Concatenate error: Array dimensions exceeding supported range

Rick_Scanlon · April 17, 2020, 3:51am

Hi. I have the latest version of EM (4.3.1.0) I have a table of unique customers (~ 2mn) and a table of unique products (~ 50). I created a table of 2 rows with all possible combinations (=> 2 columns with ~ 100mn rows). I did it with cross merge and it worked well.
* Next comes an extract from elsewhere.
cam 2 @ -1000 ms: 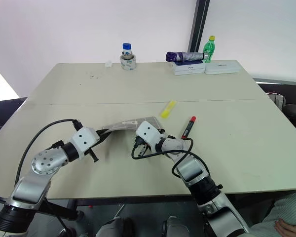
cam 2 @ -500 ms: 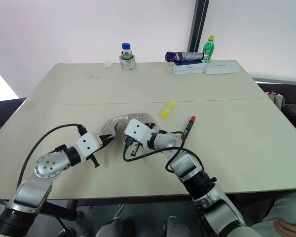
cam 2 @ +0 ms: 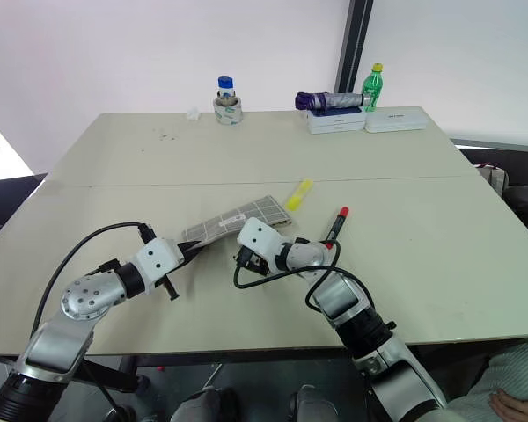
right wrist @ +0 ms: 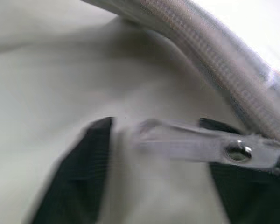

Then I tried to add a primary key for each combination with a simple new column = [column 1] & [column 2]. That’s when I get this error. I can calculate pretty much any new column other simply than concatenating [column 1] and [column 2]. Both columns are text type.

I tried to export the un-concatenated file and bring it back in to break the chain, but still unable to concatenate. I tried through a rule. No luck. Am I hitting a limit?

Denys_Isaev · April 17, 2020, 11:52am

Hello Rick, can you please send us diagnostic inforamtion?

Rick_Scanlon · April 17, 2020, 1:42pm

Yes will do today. Thanks!

dgudkov · April 17, 2020, 4:50pm

Hi Rick,

it looks like you’re running into the limit of approximately 48 million unique values allowed per EasyMorph column.

Typically, in order to deal with large datasets we recommend using iterations, i.e. splitting the source data into chunks of data and processing it chunk by chunk in a loop, using iterations. In this way it’s possible to process billions of rows without loading all of them in memory at once. Iterations (loops) in EasyMorph is a very powerful technique described in our tutorial: https://easymorph.com/learn/iterations.html

The description of task you provided above doesn’t specify how you want to proceed the data further, after you created a synthetic primary key. As I see it, you can arrange in EasyMorph an iteration across the list of products, and calculate a synthetic primary key for 1 product x 2mn customers 50 times, one time per each product. So your dataset would never exceed 2mln rows at once at any point.

If, for instance, you would like to upload the result into a database table, then instead of calculating a primary key at once for entire dataset and then uploading the entire dataset into a table, you can do the same but in chunks of 2 million rows. Performance-wise it would be pretty much the same as it’s the same amount of work just sliced differently.

Rick_Scanlon · April 17, 2020, 8:45pm

Thanks Dmitry! I actually had a workaround for the synthetic primary key. I was just wondering if I hit a weird concatenate limit or bug because I was able to do other calculated columns after the cross merge, just not any with concat functions. Anyway, your answer makes perfect sense. Should have resorted to iterations rather than the workaround. Thanks again!